Functional Programming Creeps into Job Specs

As predicted in this article from June 2007 "Haskell - the Next Mainstream Programming Language?" - functional programming is getting into job specs...

http://jobview.monster.com/GetJob.aspx?JobID=70786548

http://jobview.monster.com/GetJob.aspx?JobID=70153611

http://jobview.monster.com/GetJob.aspx?JobID=70575524

http://jobview.monster.com/GetJob.aspx?JobID=67440522

http://jobview.monster.com/GetJob.aspx?JobID=70311202


"You will have previous experience of designing and building distributed, fault tolerant systems in a commercial environment. Experience of multi threading, socket programming,
network programming and functional programming languages (Haskell, Ocaml, F#) will be an advantage."

"Experience with fu
nctional languages such as Haskell, Erlang, F#, Scheme, LISP, etc., are greatly appreciated."
Bit of a scattergun approach in the last example perhaps? I wonder who writes the job specs - I guess the bizerati analystas high on the latest marketing speak. I'm still confused about is the insistence on C++ with it's late binding and poor library coverage (compared to Java.) As illustrated by this graph from the paper below, C++ is slower than C - so why would you want to use it when speed is the ultimate criterion? Beats me.

An empirical comparison of C, C++, Java, Perl, TCL and REXX for search/string processing

I'm also bemused at the use of C# - in light of the recent debacles at the LSE and TSE.
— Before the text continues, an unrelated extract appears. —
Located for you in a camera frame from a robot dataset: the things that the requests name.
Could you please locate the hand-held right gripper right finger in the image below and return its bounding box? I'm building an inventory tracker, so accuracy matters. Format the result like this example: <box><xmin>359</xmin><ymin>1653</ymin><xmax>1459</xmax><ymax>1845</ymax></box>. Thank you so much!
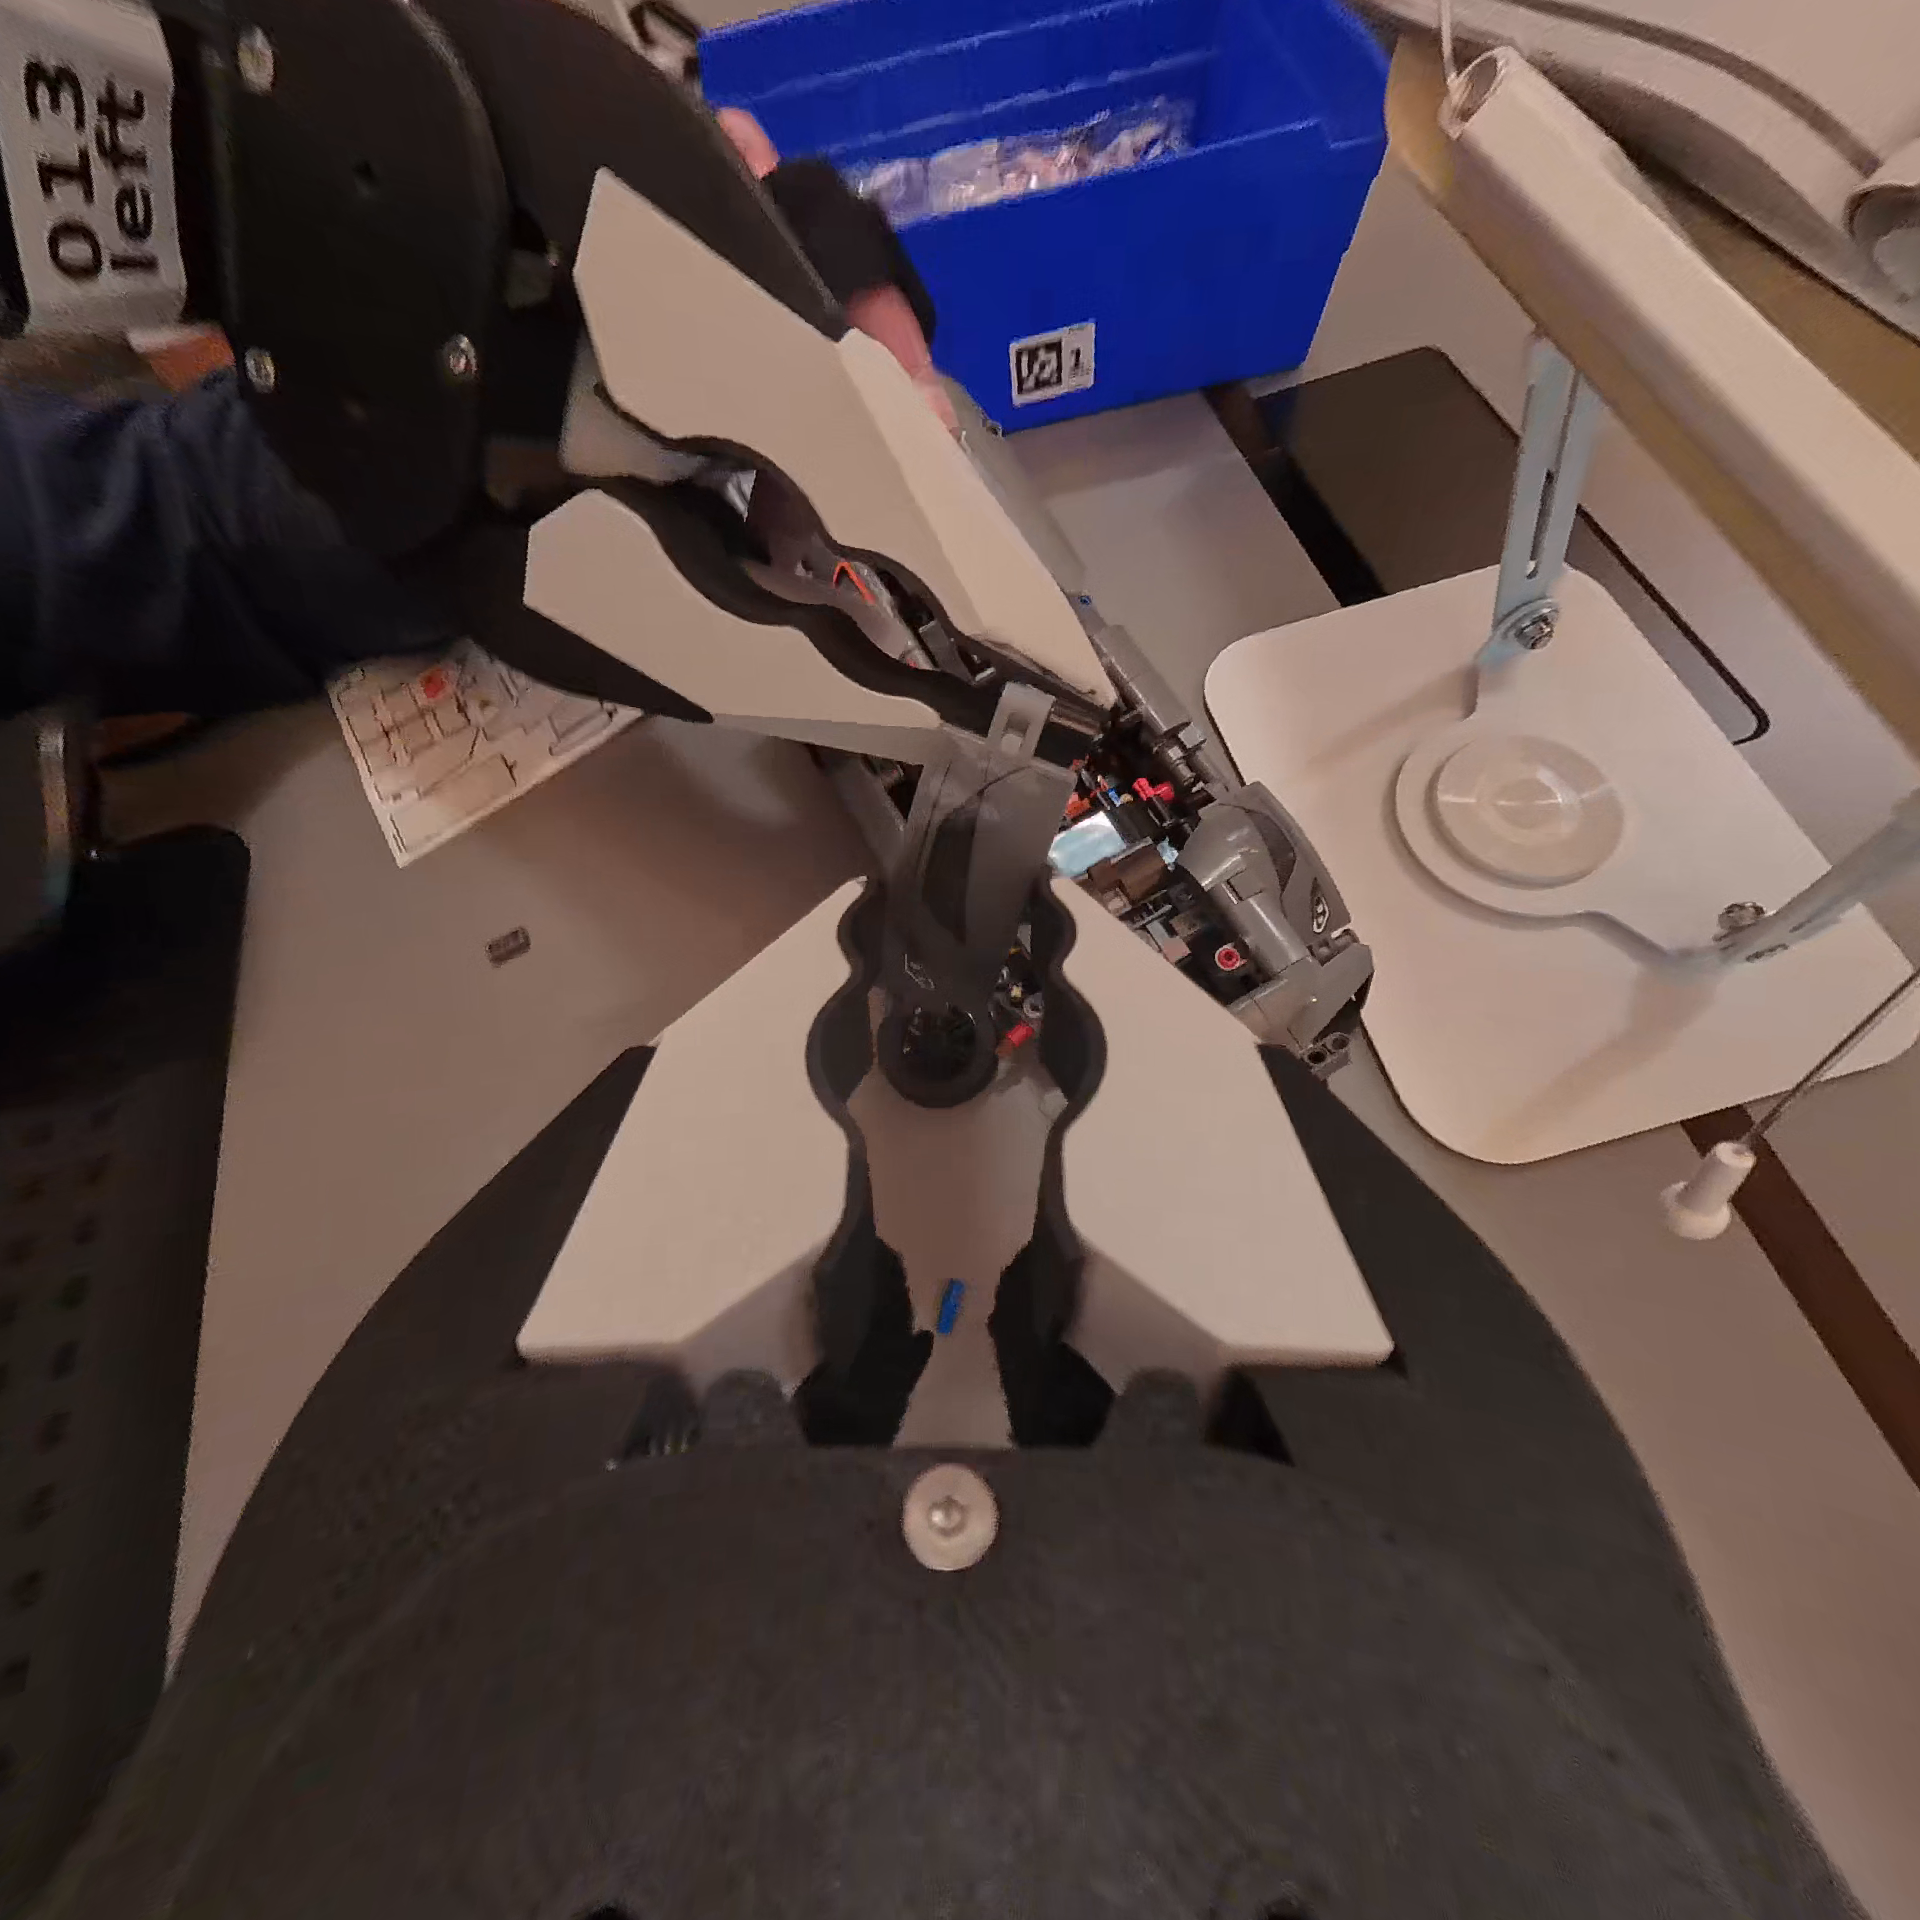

One wonders who is in charge of algo and program trading strategy. I do hope they realise the advantages of a monadic language are not without performance implications and that without stream fusion and massively multi-core processors (with FPUs) the performance gains they seek are going to be rather elusive. Then there's the data issue - you have to crack that particular nut - and here's a clue - the answer's not xml or any of its bloated siblings.








1 comment:

Toby DiPasquale said...

Algo trading firms have always been leaders in the FP language herd. This is not much new, IMHO.